Resources

2019.06
Applying machine learning strategy for microsatellite status detection in plasma sample type

Author:Lili Zhao, Wenbo Han, Wei Zhou, Lu Fang, Yuanyuan Hong, Chen Tian, Weizhi Chen, Ji He


Background: Microsatellite(MS) status is an important biomarker in cancer diagnosis . Most of available detection algorithms were based on figuring out number of validated allele types from control and cases, then determine the MS status by identify the difference. That would be suitable for tissue like samples due to their clear and sufficient tumor nucleic acid content. But for liquid biopsy such as plasma, lower ctDNA concentration and higher background ratio induced from laboratory and sequencing procedure make it necessary to develop novo method for plasma MS status detection. 


Methods: We developed an machine learning based approach to detect the MS status by using NGS sequencing data from plasma sample. 98 blood cell , 12 tumor tissue samples with PCR confirmed MSS status and 87 plasma samples from 134 patients were used to build normal baseline, and check the sequencing stability and population polymorphism of 207 candidate SSR locus in our panel. 97 locus then passed and were chosen as original biomarkers for model construction. For each coming sample, the allele probability distribution were obtained for each locus. Followed by calculating the Kullback–Leibler Divergence (KLD) value between target and baseline samples for each locus, the KLD value was used as input for feature selection and machine learning model fitting. Finally a leave one out strategy was used for model performance evaluation. 

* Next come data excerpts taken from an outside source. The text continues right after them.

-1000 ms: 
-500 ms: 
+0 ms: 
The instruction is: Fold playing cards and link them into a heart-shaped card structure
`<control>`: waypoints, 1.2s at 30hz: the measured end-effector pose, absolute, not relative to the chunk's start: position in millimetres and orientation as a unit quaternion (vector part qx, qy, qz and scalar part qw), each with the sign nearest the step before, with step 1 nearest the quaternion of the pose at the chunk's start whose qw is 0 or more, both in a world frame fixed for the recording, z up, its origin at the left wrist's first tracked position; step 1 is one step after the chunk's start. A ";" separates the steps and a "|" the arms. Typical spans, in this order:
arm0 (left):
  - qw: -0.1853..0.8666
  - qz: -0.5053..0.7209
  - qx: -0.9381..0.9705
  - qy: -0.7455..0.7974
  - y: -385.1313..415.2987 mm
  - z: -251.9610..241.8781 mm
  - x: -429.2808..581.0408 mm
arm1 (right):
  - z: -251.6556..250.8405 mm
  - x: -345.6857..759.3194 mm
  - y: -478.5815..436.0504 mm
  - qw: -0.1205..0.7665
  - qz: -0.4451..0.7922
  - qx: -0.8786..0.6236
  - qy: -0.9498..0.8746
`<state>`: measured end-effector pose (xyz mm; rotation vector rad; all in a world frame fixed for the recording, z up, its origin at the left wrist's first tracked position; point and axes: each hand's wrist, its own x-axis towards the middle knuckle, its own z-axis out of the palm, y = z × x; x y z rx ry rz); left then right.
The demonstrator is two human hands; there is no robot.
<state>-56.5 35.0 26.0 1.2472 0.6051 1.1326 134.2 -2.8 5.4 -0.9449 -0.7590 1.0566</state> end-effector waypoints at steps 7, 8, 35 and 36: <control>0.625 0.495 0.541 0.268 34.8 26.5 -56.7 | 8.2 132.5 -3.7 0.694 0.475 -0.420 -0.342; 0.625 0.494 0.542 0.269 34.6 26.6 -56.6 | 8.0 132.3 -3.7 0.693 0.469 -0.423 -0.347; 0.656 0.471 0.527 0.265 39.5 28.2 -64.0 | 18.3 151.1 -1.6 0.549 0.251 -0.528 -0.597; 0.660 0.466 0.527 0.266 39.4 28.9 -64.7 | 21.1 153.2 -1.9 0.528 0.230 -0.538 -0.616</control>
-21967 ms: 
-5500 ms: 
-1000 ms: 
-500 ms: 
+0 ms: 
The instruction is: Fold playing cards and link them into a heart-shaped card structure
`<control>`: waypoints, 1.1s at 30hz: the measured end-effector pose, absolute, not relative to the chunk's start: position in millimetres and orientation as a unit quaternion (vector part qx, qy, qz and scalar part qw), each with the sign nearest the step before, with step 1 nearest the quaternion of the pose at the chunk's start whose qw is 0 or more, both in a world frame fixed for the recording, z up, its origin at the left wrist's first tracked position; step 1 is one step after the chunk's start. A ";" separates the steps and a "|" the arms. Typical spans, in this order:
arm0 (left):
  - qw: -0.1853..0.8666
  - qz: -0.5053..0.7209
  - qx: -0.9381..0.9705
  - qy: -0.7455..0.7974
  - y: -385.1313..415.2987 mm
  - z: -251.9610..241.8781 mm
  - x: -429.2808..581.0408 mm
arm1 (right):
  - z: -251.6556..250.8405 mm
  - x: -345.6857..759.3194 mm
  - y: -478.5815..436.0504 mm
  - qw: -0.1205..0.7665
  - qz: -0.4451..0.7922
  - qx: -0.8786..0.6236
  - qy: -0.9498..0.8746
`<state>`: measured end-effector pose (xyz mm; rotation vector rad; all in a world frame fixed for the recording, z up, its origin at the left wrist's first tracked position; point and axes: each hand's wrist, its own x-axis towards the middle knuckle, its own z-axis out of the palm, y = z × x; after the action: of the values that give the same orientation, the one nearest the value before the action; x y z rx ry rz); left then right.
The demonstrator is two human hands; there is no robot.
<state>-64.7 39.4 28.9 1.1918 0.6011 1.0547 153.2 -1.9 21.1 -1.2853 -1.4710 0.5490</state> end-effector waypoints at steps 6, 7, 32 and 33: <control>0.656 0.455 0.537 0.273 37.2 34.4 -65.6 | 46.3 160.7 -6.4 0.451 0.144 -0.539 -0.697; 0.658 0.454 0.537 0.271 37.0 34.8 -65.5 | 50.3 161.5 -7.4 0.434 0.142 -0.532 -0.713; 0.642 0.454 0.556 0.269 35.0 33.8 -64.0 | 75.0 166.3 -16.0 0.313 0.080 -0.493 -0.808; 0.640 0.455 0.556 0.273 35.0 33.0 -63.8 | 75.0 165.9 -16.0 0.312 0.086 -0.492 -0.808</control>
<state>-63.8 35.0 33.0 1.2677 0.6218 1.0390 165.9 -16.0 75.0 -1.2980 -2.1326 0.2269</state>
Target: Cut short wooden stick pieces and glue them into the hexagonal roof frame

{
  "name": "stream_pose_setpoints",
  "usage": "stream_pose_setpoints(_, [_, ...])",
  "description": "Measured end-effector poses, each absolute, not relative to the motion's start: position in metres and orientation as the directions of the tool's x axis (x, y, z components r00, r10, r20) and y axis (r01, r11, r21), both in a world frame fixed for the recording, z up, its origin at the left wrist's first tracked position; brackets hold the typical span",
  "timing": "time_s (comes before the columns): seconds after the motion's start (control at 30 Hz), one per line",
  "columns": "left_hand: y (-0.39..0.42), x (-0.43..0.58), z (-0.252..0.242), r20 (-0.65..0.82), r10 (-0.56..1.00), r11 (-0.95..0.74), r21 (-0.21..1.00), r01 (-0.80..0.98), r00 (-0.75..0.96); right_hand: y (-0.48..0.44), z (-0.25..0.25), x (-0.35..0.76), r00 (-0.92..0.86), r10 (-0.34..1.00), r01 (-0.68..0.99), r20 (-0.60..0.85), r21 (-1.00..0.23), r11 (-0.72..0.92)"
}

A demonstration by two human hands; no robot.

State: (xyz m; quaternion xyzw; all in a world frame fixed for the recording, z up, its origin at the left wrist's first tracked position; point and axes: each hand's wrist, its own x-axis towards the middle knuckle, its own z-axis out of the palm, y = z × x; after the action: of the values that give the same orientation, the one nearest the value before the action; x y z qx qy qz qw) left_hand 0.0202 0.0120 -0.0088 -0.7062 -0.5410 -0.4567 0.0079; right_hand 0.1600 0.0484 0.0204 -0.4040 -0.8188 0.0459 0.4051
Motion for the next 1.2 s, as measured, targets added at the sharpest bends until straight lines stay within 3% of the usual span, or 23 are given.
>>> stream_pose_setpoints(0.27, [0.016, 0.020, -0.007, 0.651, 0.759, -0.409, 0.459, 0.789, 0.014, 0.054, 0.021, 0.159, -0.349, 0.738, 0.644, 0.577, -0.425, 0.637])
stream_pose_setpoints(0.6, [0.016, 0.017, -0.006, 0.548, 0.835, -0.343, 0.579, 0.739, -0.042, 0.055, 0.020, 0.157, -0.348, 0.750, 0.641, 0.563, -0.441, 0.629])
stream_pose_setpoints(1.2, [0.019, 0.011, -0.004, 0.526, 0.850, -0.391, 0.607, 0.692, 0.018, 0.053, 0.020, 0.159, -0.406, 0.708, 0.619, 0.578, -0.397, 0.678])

Results: We obtained 17 most relevant SSR locus with suitable for MS status analysis of plasma sample. By using a SVM model fitted with 49 real patients sample data (21 MSI and 28 MSS) , The MS status prediction of plasma sample was of high sensitivity and specificity which were 90.47% and 96.42% respectively. 


Conclusions: Our results suggest that our MSI calculation model by using KLD value and SVM method is appropriate for the plasma sample. Further large-scale prospective studies are needed to validate our model.